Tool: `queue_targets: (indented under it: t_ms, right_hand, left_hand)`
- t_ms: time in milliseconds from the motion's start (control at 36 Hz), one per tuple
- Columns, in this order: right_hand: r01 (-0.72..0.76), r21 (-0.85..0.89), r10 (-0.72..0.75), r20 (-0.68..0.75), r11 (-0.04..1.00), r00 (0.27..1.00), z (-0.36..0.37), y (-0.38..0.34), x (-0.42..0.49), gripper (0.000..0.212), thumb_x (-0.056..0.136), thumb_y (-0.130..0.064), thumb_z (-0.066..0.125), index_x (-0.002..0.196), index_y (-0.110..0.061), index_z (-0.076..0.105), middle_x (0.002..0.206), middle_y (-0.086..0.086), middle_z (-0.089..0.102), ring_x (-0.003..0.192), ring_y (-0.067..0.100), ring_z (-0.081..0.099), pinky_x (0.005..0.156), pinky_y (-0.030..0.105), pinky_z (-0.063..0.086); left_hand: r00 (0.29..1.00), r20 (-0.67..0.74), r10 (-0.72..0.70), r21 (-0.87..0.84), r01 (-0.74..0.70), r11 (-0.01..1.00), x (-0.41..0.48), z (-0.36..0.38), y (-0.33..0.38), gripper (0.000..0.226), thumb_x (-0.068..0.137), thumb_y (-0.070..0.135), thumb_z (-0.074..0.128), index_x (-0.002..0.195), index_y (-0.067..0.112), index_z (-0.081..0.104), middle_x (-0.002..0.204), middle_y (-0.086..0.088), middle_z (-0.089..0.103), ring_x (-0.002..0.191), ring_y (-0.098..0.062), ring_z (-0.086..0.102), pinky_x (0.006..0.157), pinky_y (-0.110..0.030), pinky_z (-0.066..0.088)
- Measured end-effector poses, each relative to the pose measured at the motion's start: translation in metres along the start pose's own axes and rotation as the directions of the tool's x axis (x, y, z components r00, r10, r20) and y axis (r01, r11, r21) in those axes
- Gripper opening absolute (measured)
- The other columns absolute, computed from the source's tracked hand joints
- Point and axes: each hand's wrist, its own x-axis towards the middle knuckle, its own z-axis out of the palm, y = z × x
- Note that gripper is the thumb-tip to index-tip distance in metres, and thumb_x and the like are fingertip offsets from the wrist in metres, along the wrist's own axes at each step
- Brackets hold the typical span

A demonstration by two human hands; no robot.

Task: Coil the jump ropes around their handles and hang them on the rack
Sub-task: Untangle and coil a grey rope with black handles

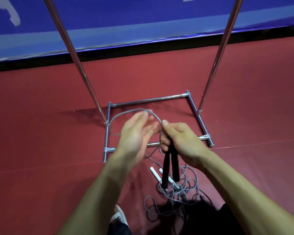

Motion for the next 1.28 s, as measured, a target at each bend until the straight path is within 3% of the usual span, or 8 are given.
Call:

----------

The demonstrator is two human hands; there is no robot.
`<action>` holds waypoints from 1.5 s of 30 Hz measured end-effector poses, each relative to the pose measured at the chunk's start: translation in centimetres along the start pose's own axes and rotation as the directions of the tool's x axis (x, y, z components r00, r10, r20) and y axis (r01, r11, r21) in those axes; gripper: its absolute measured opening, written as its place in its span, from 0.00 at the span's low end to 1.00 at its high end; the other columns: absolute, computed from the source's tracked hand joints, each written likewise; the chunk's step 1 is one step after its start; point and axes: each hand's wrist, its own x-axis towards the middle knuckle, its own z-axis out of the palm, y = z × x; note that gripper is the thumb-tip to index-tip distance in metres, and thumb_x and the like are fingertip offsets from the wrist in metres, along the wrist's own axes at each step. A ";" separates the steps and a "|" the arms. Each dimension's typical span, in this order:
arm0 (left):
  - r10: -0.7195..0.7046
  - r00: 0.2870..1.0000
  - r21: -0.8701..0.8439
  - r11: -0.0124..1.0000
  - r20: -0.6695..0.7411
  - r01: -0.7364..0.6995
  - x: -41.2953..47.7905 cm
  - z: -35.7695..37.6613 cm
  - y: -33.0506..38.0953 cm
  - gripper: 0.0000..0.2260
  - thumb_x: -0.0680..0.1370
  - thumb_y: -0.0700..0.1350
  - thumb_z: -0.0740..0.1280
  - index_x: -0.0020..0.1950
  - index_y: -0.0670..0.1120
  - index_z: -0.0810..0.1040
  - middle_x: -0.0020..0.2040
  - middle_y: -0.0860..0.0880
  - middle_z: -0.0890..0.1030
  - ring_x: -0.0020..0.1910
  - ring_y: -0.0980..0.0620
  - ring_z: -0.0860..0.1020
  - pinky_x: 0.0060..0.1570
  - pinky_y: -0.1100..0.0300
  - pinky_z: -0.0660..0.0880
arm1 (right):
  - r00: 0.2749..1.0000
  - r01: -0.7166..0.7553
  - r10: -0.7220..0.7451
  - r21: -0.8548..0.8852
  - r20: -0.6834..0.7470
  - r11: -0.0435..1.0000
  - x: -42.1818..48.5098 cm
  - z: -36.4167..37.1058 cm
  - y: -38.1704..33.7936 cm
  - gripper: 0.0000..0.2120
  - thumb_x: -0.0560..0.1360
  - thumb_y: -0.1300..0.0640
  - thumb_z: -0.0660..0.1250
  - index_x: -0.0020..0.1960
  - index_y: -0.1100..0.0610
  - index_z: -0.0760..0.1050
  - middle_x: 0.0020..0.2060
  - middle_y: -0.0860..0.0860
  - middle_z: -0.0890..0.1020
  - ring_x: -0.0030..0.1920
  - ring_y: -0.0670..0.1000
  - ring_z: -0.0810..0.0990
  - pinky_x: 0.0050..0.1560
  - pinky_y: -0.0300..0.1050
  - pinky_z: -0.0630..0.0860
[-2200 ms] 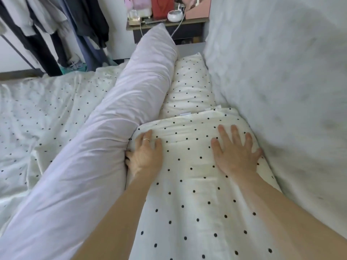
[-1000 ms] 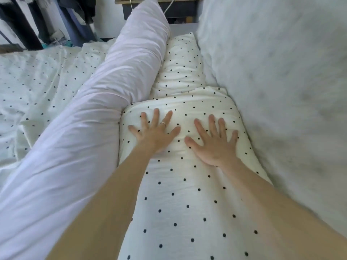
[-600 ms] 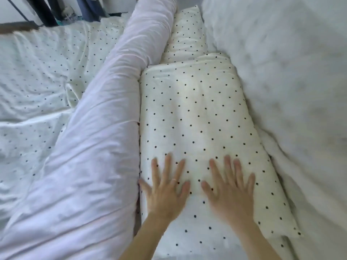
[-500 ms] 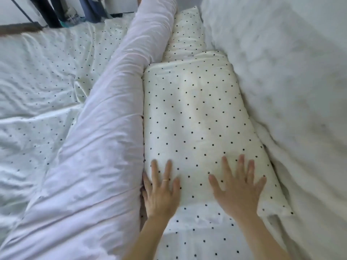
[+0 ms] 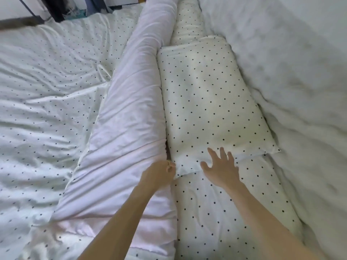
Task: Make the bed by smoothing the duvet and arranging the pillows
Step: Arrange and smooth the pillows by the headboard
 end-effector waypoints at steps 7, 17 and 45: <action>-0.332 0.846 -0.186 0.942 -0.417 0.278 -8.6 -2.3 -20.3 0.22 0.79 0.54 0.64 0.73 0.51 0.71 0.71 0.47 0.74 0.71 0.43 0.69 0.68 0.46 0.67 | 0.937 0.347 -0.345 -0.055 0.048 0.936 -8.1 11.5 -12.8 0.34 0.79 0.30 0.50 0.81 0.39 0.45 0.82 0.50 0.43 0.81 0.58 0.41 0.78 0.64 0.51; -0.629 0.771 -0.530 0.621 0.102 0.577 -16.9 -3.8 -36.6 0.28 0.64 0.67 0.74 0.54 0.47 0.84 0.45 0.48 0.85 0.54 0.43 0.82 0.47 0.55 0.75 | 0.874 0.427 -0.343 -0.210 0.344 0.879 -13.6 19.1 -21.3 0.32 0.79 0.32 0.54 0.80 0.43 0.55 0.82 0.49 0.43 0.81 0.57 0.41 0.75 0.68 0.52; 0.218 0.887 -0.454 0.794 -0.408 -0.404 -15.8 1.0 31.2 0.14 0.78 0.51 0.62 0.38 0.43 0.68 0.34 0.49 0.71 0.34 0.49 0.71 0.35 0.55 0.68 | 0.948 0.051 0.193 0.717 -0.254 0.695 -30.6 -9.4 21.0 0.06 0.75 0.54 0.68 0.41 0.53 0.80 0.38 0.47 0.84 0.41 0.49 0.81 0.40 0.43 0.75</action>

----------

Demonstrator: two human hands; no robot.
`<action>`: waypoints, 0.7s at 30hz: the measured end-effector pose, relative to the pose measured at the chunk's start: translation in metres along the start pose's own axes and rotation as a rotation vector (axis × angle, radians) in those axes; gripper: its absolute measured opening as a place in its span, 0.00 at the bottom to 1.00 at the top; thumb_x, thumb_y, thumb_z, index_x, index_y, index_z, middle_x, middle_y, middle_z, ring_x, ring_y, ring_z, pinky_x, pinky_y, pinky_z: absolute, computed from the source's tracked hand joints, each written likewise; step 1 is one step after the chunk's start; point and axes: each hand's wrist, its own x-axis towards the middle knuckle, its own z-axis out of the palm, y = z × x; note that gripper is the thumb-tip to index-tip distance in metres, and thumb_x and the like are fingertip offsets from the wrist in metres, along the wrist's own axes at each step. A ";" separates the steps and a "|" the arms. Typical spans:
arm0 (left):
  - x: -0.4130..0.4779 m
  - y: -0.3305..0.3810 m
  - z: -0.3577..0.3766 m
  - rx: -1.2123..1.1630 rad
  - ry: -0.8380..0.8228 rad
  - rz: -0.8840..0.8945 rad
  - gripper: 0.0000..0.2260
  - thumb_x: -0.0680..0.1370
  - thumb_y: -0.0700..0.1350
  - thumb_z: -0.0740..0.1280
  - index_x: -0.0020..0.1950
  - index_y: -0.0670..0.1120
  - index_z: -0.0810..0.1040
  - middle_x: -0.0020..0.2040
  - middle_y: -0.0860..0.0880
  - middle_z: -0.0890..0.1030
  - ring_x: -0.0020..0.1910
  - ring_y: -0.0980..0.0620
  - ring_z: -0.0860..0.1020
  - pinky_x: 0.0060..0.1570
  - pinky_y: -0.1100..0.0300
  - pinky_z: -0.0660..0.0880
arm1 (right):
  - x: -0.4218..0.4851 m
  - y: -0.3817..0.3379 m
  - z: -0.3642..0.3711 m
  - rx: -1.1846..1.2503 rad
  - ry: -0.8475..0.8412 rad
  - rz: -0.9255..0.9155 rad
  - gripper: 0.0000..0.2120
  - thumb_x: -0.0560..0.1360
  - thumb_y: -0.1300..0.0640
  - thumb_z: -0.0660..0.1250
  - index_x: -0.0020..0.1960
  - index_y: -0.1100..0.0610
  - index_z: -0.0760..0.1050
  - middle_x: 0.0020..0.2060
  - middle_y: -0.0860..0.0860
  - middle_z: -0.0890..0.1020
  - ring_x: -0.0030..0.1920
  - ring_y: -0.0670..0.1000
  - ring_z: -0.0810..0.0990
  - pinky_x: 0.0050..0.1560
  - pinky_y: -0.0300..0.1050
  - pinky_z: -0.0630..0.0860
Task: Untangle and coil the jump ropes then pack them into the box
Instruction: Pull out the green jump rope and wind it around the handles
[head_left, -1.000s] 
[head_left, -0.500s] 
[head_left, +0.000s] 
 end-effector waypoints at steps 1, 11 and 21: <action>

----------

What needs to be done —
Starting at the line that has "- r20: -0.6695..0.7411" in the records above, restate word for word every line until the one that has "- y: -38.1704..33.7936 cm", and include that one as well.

Written response —
  - r20: -0.6695..0.7411
  - r01: -0.7364..0.6995
  - x: -41.2953..47.7905 cm
  - z: -35.7695..37.6613 cm
  - y: -33.0506..38.0953 cm
  - gripper: 0.0000..0.2260
  - thumb_x: -0.0680..0.1370
  - thumb_y: -0.0700..0.1350
  - thumb_z: -0.0740..0.1280
  - index_x: -0.0020..0.1950
  - index_y: -0.0670..0.1120
  - index_z: -0.0810..0.1040
  - middle_x: -0.0020..0.2040
  - middle_y: -0.0860..0.0880
  - middle_z: -0.0890..0.1030
  - ring_x: -0.0020..0.1910
  - ring_y: -0.0980..0.0620
  - ring_z: -0.0860..0.1020
  - pinky_x: 0.0060..0.1570
  - pinky_y: -0.1100..0.0300
  - pinky_z: -0.0660..0.0880
arm1 (right):
  - r00: 0.2749..1.0000
  - r01: -0.7166..0.7553
  - r10: -0.7220..0.7451
  - r21: -0.8548..0.8852
  - r20: -0.6834..0.7470
  - r11: -0.0435..1.0000
  - x: -42.1818..48.5098 cm
  - z: -36.4167..37.1058 cm
  - y: -38.1704..33.7936 cm

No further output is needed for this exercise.